Он выпрямился, метнул на меня злобный взгляд и вдруг покраснел. Я на миг узнал в нем прежнего отца. Ни слова не говоря, он подошел к нам, взял чайную чашку с сакэ.
– Хорошее сакэ, отменное, – сказал он, отпив глоток. На щеках его проступили красные пятна, похоже, он стеснялся. Еще раз поднес чашку к губам и повторил сдержанно:
– Да, вкусно.
Друг насмешливо поглядел на меня. Со дня возвращения, уже больше полугода, отец не прикасался к бутылке. Выходит, дело совсем не в том, что алкоголь опротивел ему.
– А ты не хочешь попробовать? – Отец протянул мне чашку.
Впервые в жизни я пил вместе с отцом. Из кухни показалась мать и с изумлением увидела, как чашка гуляет по кругу.
– Отец, все в порядке? – спросила она веселым голосом, от которого мы давно отвыкли.
Принесла нам тарелку рыбы. Отец явно блаженствовал. Слегка захмелев, он затянул какую-то непонятную песню со странным припевом: «Малыш, купил ли ты отцу сакэ от бессонницы? Озеро замерзло. Покойная матушка светит тебе с неба звездочкой. На каменистом берегу слышен свист кулика».
Я впервые слышал эту песню. Отец рассказал, что в детстве ему ее пела старушка, жившая по соседству. Прежде он никогда не пел, как бы ни напивался.
Проснувшись среди ночи, я выпиваю бутылку пива или немного сакэ. Может быть, это подстегивает вечерний хмель, но через полчаса я погружаюсь в сон. Мать, которая когда-то люто ненавидела сакэ, после возвращения отца сама стала предлагать ему выпить. Она прожила всего десять лет после войны. Отец умер несколько лет спустя, а я с той поры постепенно стал привыкать к вкусу сакэ. Уже минула десятая годовщина смерти отца. Мне пятьдесят пять, столько же было отцу, когда он пришел с войны. Он казался тогда гораздо старше своих лет, но, может, и я кажусь дряхлым стариком. До сих пор я не могу понять, почему отец бросил пить. Хорошо, если у него просто пропала тяга к спиртному. Но я думаю, что причина была серьезней – его, профессионального военного, одолевала тоска. Почему я называл отца неудачником? От легкомыслия? Или от избалованности?

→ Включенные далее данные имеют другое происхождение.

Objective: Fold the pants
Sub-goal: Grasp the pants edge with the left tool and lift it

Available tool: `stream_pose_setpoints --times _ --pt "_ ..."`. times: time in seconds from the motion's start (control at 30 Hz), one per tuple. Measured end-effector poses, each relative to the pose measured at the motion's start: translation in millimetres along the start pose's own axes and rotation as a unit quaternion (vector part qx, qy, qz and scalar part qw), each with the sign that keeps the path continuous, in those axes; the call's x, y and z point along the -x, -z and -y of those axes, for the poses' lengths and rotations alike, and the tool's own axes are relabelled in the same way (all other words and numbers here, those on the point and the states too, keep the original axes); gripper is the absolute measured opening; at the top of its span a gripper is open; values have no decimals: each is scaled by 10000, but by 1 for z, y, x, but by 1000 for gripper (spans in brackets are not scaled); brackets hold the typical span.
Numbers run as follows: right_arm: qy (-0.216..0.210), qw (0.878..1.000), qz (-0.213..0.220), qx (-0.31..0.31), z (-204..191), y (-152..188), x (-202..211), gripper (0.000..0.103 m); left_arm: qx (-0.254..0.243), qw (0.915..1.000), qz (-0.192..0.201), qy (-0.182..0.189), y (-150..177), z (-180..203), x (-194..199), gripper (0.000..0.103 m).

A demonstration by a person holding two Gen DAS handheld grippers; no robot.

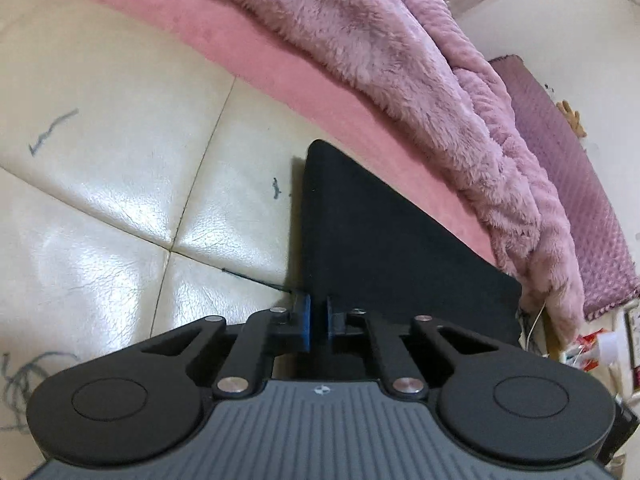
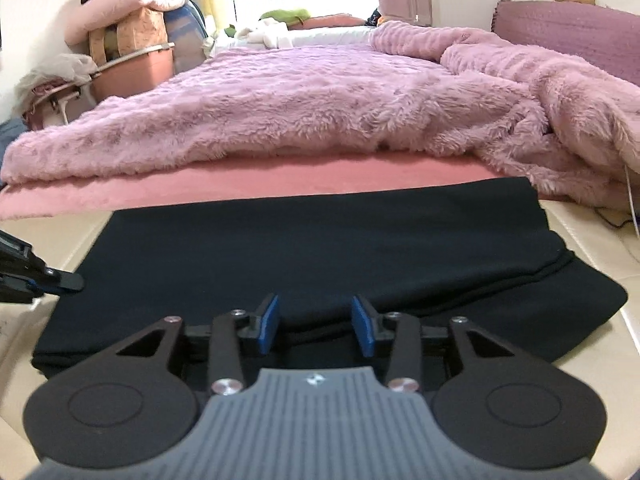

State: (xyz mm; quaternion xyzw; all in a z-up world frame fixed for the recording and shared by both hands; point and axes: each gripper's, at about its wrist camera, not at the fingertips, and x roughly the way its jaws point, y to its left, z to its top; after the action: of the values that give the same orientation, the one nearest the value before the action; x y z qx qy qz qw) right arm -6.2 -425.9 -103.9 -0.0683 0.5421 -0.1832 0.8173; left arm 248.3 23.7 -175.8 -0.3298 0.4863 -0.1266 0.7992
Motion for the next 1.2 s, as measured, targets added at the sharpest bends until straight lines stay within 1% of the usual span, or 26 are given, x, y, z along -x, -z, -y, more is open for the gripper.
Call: stream_pose_setpoints --times 0.07,0.17,0.27,0.4,0.53,0.63,0.73,0.83,0.93,1.0,1.07,1.13,1.2 --pt "31 9998 -54 182 -2 -4 -2 37 -46 10000 -68 -37 0 0 11 6" --pt "14 9992 -108 379 -8 -10 -1 37 -41 9996 -188 -224 2 -9 34 6" --pt "-74 9986 -161 504 -19 -15 -4 37 186 9990 -199 -350 4 -28 63 6" --pt "-293 9965 -309 719 -42 -13 -4 37 286 9981 -117 -531 11 -51 109 6" --pt "-576 9914 -491 1065 -71 -5 0 37 234 9985 -18 -493 12 -67 152 6" --pt "-649 9875 -569 1321 -93 3 6 37 346 9979 180 -518 10 -77 184 6" --pt "-699 9856 -779 1331 -107 8 9 37 453 9964 397 -590 6 -84 208 6" --pt "-843 9794 -1269 1329 -123 20 7 37 494 9949 535 -694 0 -89 225 6" --pt "-884 9719 -1419 1659 -150 35 13 38 482 9940 537 -822 -7 -89 232 6" --pt "-820 9689 -1440 1839 -165 41 17 38 452 9938 494 -886 -13 -90 236 6" --pt "-795 9685 -1428 1878 -172 41 21 35 402 9940 451 -913 -18 -85 238 6" --pt "-754 9726 -1315 1764 -171 38 27 35 273 9948 443 -879 -22 -76 241 6" --pt "-745 9789 -1172 1499 -161 31 35 37 126 9955 448 -827 -26 -60 241 6"
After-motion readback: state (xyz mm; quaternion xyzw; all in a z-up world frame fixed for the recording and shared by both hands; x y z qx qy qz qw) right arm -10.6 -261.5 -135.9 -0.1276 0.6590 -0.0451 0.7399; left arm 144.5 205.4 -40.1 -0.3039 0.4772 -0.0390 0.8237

Глубокой ночью, когда я в одиночестве сижу за чаркой, у меня перед глазами возникает его фигура – ссутулившись, отец пьет сакэ и грызет сырую редьку. Ночное безмолвие волнами набегает и бьется в ушах. Может, в чашечке сакэ плещутся заветные мысли отца, прожившего свой век в плену отчуждения? Или мне слышится зов старого родительского дома, где отец появился на свет и вырос? Тогда его окружали сосны. По ночам они шумели, как прибой.